Felix Wave
2007-Apr-12 12:47 UTC
[R] data file import - numbers and letters in a matrix(!)
Hello,
I have a problem with the import of a date file. I seems verry tricky.
I have a text file (end of the mail). Every file has a different number of
measurments
witch start with "START OF HEIGHT DATA" and ende with "END OF
HEIGHT DATA".
I imported the file in a matrix but the letters before the numbers are my
problem
(S= ,S=,x=,y=).
Because through the letters and the space after "S=" I got a different
number
of columns in my matrix and with letters in my matrix I can't count.
My question. Is it possible to import the file to got 3 columns only with
numbers and
no letters like x=, y=?
Thank's a lot
Felix
My R Code:
----------
# na.strings = "S="
Measure1 <- matrix(scan("data.dat", n= 5063 * 4, skip = 20, what
= character() ), 5063, 3, byrow = TRUE)
Measure2 <- matrix(scan("data.dat", n= 5063 * 4, skip = 5220, what
= character() ), 5063, 3, byrow = TRUE)
My data file:
-----------
FILEDATE:02.02.2007
...
START OF HEIGHT DATA
S= 0 y=0.0 x=0.00000000
S= 0 y=0.1 x=0.00055643
...
S= 9 y=4.9 x=1.67278117
S= 9 y=5.0 x=1.74873257
S=10 y=0.0 x=0.00000000
S=10 y=0.1 x=0.00075557
...
S=99 y=5.3 x=1.94719490
END OF HEIGHT DATA
...
START OF HEIGHT DATA
S= 0 y=0.0 x=0.00000000
S= 0 y=0.1 x=0.00055643
The imported matrix: >
[,1] [,2] [,3] [,4]
[6,] "S=" "9" "y=4.9"
"x=1.67278117"
[7,] "S=" "9" "y=5.0"
"x=1.74873257"
[8,] "S=10" "y=0.0" "x=0.00000000"
"S=10"
[9,] "y=0.1" "x=0.00075557" "S=10"
"y=0.2"
[10,] "x=0.00277444" "S=10" "y=0.3"
"x=0.00605958"
Gabor Grothendieck
2007-Apr-12 14:19 UTC
[R] data file import - numbers and letters in a matrix(!)
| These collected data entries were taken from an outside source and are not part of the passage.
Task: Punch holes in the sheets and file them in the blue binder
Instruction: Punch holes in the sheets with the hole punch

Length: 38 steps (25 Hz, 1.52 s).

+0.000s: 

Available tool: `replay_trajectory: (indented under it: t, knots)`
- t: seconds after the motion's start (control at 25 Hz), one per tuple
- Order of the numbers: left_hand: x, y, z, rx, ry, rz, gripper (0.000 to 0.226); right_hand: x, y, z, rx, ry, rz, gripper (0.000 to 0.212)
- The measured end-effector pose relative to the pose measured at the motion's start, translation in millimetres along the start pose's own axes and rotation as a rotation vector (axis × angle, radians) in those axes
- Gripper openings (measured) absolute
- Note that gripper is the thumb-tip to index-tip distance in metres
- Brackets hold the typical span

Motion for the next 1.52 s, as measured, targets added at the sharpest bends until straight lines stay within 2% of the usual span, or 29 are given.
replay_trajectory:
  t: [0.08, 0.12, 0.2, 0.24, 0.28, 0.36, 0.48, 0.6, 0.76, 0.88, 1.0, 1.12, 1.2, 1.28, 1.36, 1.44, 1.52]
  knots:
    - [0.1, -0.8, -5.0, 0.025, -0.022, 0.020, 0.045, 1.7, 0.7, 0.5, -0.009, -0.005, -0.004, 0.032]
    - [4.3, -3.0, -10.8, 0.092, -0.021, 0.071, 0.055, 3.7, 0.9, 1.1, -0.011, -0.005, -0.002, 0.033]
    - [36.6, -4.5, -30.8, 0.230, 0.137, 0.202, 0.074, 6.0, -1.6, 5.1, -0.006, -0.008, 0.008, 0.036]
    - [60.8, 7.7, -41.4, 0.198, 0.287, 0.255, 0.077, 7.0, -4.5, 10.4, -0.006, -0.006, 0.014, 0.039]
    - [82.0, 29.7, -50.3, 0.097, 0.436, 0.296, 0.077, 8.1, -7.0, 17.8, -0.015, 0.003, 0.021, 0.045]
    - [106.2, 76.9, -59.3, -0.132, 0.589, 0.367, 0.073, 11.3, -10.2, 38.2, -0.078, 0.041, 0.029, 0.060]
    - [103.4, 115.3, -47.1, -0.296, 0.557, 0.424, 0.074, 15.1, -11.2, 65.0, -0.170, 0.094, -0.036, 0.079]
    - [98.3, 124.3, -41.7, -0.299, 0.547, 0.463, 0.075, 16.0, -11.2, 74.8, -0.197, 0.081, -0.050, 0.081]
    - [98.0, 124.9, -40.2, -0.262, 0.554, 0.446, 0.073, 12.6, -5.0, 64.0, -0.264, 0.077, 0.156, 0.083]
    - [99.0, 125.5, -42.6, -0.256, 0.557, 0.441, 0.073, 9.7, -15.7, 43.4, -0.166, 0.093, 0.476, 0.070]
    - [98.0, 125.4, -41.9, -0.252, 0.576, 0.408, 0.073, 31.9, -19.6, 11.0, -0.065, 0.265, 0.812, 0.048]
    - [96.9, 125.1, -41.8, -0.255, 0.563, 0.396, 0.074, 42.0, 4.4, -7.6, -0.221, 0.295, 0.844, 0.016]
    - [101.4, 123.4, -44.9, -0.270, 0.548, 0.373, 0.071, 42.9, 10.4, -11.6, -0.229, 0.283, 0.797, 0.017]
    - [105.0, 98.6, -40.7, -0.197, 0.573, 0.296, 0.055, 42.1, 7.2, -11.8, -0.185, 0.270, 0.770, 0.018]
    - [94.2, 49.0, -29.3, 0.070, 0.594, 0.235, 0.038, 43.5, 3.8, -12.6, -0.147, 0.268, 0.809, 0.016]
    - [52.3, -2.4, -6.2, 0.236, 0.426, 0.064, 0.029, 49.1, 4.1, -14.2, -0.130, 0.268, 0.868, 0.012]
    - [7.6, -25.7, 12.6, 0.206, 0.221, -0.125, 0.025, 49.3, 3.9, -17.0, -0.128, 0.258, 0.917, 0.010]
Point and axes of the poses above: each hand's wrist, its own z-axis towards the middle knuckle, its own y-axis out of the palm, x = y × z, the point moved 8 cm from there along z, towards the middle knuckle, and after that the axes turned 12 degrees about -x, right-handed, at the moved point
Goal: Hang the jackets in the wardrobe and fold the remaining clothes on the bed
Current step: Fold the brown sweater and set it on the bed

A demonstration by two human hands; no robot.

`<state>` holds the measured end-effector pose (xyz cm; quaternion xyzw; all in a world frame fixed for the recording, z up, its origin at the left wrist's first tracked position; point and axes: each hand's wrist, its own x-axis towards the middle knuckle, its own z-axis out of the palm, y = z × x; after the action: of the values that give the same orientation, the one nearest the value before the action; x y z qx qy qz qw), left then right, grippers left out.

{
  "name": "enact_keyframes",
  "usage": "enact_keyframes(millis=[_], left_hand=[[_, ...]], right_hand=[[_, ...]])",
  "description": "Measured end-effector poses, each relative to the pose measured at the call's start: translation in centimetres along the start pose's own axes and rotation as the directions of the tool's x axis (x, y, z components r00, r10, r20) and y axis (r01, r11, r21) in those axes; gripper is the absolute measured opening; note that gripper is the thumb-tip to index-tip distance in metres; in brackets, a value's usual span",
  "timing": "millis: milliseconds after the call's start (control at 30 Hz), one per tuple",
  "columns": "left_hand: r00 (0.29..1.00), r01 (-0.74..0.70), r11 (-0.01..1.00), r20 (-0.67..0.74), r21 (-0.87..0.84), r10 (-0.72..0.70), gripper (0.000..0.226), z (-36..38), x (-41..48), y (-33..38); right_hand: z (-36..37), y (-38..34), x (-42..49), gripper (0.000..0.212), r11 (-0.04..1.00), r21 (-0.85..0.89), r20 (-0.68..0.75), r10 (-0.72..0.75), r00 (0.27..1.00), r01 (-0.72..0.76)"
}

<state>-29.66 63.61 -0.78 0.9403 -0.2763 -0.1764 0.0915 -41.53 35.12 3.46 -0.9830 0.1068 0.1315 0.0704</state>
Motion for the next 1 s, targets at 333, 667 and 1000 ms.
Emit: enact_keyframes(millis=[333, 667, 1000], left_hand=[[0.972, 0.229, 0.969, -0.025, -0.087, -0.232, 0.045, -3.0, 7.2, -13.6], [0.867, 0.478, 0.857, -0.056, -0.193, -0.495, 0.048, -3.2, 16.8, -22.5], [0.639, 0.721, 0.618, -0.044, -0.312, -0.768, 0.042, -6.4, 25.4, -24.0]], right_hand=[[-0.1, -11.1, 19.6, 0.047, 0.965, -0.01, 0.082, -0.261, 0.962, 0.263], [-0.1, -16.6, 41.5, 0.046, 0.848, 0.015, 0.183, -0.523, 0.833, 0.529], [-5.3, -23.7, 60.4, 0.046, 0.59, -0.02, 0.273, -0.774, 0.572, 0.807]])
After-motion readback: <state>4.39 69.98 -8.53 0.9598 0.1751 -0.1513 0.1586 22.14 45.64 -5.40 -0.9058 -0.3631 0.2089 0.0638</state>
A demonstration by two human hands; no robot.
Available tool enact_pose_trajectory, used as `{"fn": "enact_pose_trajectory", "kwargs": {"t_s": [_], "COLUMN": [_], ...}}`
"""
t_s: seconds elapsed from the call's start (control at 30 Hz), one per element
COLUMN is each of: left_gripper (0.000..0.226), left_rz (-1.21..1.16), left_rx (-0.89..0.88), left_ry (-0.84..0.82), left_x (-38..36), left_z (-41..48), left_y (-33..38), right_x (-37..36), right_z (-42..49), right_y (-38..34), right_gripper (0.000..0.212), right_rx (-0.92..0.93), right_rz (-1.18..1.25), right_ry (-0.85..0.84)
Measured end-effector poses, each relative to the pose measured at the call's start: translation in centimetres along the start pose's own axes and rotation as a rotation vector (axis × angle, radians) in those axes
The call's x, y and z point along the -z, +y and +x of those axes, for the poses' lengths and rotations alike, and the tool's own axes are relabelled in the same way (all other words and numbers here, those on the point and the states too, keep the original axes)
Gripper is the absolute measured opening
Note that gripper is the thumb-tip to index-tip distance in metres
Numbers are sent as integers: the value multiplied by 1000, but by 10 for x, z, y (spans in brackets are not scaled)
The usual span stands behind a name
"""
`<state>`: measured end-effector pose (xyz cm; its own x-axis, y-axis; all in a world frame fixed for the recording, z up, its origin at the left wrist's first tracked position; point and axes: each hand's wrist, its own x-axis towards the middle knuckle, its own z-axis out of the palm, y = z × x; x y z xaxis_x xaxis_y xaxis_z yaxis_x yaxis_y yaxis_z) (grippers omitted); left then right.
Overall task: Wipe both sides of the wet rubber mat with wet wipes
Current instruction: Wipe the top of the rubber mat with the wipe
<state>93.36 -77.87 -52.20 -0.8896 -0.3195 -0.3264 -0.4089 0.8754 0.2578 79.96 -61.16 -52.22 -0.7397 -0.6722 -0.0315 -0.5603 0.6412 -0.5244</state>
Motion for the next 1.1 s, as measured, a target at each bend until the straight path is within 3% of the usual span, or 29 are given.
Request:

Try pasting this into an R session:
Lines.raw <- "FILEDATE:02.02.2007
...
START OF HEIGHT DATA
S= 0 y=0.0 x=0.00000000
S= 0 y=0.1 x=0.00055643
...
S= 9 y=4.9 x=1.67278117
S= 9 y=5.0 x=1.74873257
S=10 y=0.0 x=0.00000000
S=10 y=0.1 x=0.00075557
...
S=99 y=5.3 x=1.94719490
END OF HEIGHT DATA
...
START OF HEIGHT DATA
S= 0 y=0.0 x=0.00000000
S= 0 y=0.1 x=0.00055643
"
# next line would be replaced by
# somthing like: Lines <- readLines("myfile.dat")
Lines <- readLines(textConnection(Lines.raw))
# extract those lines that contain an Lines <- grep("=", Lines,
value = TRUE)
# get col names by removing all but letters & spaces from line 1
cn <- gsub("[^a-zA-Z ]", "", Lines[1])
cn <- scan(textConnection(cn), what = "")
# remove anything that is not a number, dot or space and read in
Lines <- gsub("[^ .0-9]", "", Lines)
DF <- read.table(textConnection(Lines), col.names = cn)
closeAllConnections()
DF
On 4/12/07, Felix Wave <felix-wave at vr-web.de>
wrote:> Hello,
> I have a problem with the import of a date file. I seems verry tricky.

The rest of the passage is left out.